▶ **THE TASK**: The lines from the one holding "target: silver key blade" to the end of the records below, exactly as written, are the only thing to return.
━━ THE DATA
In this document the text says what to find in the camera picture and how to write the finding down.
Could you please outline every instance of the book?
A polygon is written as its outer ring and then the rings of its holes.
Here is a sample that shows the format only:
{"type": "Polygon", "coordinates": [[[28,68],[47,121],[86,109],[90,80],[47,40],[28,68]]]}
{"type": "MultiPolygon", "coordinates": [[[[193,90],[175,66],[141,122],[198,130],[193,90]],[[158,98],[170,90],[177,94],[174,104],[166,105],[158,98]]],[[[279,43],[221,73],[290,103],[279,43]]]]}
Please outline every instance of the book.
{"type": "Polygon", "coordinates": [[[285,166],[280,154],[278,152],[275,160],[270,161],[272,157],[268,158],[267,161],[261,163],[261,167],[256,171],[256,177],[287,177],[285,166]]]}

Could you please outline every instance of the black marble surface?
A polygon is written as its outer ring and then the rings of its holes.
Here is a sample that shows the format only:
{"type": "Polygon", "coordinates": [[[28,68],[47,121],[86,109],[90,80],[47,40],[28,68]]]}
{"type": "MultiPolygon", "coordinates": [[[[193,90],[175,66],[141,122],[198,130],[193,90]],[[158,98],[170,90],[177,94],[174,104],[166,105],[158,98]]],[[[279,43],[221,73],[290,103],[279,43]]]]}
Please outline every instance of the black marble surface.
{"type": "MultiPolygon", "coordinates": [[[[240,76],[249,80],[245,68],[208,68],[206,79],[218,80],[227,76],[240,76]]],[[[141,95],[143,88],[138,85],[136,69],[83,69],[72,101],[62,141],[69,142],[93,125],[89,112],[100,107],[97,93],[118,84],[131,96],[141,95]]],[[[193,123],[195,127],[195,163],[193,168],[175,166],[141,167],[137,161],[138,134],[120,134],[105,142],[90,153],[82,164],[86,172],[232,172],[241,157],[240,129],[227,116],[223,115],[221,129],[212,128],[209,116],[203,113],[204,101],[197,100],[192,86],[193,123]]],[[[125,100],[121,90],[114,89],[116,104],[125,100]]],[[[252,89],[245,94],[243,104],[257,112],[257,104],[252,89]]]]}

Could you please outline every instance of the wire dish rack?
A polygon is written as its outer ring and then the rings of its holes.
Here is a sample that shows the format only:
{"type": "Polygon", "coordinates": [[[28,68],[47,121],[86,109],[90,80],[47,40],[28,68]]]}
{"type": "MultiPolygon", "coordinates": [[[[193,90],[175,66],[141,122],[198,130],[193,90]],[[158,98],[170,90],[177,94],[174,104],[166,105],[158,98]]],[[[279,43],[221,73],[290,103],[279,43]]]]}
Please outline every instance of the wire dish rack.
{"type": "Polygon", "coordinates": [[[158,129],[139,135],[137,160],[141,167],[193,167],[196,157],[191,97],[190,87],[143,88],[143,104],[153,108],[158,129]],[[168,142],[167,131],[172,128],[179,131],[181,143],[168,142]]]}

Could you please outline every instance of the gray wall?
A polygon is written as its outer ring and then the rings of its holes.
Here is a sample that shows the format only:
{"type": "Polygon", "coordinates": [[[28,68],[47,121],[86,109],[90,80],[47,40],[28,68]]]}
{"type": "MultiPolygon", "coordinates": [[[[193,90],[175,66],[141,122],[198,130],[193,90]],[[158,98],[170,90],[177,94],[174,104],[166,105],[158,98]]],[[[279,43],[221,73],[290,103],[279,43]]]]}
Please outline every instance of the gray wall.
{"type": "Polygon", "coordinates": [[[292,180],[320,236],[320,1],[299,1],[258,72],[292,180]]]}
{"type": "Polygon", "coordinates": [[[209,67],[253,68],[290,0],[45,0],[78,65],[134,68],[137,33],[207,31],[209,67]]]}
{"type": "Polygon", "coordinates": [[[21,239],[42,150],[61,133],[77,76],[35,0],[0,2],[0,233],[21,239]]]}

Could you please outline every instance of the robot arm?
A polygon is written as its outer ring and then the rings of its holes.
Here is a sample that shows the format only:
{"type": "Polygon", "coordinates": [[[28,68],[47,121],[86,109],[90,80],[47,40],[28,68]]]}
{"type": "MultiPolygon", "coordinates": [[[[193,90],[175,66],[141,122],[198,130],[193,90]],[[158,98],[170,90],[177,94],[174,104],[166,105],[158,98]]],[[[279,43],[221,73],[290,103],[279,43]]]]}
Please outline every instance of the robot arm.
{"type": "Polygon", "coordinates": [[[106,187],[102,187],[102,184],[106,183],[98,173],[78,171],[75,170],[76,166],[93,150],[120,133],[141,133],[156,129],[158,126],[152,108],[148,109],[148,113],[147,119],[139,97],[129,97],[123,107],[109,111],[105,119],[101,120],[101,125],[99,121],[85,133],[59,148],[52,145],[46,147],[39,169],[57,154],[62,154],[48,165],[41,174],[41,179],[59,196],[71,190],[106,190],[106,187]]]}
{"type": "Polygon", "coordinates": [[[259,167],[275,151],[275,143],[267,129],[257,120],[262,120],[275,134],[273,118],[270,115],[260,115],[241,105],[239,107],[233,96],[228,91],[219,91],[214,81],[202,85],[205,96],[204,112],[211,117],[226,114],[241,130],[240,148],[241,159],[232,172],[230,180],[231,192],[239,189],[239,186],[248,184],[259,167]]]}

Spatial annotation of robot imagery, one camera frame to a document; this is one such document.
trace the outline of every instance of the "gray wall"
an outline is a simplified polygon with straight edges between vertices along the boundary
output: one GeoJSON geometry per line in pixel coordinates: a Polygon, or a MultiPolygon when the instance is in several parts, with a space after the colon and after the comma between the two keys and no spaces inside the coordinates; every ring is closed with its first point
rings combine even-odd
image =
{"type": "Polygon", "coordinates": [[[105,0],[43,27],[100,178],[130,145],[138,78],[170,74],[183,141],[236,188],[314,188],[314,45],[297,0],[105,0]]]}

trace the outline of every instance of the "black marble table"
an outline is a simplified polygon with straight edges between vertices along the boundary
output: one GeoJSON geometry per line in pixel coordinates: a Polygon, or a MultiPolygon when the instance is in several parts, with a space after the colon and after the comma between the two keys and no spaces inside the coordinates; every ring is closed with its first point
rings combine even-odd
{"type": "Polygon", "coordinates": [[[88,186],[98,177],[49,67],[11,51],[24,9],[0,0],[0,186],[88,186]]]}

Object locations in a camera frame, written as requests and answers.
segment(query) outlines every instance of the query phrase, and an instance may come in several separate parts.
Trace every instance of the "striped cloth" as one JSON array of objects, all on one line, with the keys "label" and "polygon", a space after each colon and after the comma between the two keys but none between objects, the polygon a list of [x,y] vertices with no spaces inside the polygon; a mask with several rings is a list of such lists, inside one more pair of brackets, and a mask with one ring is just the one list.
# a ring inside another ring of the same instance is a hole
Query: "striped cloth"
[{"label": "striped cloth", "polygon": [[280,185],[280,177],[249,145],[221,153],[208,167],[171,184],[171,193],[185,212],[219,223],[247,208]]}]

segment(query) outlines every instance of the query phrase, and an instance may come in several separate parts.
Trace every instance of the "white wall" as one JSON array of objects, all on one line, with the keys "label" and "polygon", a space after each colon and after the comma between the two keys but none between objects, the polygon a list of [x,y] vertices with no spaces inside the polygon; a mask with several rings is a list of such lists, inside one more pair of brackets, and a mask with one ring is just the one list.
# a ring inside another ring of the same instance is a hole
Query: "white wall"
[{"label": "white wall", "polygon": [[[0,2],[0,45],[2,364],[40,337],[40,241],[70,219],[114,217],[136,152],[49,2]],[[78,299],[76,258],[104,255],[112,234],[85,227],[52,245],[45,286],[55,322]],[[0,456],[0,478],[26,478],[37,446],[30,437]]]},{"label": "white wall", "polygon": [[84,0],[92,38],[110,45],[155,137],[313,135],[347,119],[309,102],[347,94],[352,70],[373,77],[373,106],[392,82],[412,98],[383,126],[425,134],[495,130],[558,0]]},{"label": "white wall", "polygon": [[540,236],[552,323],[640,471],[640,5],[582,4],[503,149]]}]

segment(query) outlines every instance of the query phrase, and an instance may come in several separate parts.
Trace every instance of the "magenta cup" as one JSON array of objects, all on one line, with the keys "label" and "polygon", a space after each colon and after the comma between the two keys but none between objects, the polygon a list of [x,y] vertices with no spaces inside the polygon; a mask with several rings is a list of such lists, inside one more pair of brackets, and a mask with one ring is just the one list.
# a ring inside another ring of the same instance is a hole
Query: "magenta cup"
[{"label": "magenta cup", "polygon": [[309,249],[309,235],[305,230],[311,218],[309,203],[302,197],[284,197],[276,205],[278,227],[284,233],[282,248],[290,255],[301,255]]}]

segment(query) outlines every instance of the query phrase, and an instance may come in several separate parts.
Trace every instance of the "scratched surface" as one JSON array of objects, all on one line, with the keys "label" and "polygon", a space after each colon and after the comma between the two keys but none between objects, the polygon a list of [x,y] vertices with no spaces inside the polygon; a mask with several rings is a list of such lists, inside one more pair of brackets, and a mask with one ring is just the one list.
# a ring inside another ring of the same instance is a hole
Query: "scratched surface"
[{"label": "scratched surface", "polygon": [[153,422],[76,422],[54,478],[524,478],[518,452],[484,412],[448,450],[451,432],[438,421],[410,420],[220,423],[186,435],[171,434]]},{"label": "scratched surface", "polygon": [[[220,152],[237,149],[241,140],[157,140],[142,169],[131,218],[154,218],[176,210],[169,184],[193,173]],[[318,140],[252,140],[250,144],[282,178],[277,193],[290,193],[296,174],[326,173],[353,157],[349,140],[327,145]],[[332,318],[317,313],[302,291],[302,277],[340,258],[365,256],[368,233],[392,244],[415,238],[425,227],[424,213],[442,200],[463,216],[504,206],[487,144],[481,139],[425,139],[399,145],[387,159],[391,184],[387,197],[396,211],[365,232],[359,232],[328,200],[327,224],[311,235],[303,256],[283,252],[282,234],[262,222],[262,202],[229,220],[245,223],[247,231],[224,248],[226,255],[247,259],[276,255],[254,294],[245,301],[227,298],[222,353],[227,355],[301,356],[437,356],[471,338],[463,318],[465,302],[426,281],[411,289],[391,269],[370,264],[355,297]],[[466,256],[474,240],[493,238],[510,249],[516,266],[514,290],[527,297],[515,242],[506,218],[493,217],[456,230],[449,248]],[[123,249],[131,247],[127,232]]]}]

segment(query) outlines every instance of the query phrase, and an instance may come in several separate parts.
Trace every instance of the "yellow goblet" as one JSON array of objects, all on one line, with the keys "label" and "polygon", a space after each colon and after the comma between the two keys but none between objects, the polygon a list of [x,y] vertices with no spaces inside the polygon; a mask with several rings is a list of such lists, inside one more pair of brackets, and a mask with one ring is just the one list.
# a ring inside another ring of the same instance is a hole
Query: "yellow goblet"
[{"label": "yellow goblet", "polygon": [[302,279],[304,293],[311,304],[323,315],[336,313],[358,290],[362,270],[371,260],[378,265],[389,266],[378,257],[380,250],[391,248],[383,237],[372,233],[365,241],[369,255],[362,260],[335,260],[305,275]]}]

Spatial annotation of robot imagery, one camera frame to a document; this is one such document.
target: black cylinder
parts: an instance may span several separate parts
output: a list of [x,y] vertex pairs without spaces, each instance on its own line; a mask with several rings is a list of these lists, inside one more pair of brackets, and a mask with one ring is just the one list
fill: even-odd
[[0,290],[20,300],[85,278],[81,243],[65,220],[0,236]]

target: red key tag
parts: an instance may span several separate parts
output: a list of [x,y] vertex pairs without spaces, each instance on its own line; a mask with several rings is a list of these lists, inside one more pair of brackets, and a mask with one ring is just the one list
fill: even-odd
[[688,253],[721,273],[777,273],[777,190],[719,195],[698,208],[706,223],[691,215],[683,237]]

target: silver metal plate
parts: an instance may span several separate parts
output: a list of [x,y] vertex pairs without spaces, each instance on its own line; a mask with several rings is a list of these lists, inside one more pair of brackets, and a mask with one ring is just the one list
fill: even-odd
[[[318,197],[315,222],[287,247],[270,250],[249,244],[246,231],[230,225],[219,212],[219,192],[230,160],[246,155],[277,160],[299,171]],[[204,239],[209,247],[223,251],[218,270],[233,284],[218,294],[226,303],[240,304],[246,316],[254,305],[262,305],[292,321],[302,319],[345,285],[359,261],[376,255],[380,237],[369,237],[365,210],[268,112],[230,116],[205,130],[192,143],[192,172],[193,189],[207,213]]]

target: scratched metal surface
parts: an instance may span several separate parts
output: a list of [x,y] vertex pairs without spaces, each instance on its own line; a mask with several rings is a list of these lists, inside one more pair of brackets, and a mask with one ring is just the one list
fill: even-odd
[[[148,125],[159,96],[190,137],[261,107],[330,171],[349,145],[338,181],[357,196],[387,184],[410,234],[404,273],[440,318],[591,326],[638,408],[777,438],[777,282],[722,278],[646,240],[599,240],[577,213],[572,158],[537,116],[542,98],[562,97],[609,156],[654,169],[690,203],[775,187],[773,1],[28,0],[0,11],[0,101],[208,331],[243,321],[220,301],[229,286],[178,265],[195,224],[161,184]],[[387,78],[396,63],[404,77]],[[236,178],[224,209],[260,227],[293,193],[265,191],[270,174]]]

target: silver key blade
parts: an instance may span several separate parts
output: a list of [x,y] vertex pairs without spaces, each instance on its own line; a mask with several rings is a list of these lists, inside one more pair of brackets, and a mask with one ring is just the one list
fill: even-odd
━━━━
▶ **EXERCISE ANSWER**:
target: silver key blade
parts: an instance may span several separate parts
output: a list of [x,y] vertex pairs without spaces, each instance on its own line; a mask with several rings is a list of these lists, inside one more pair of brackets, and a mask with one ring is just the one list
fill: even-odd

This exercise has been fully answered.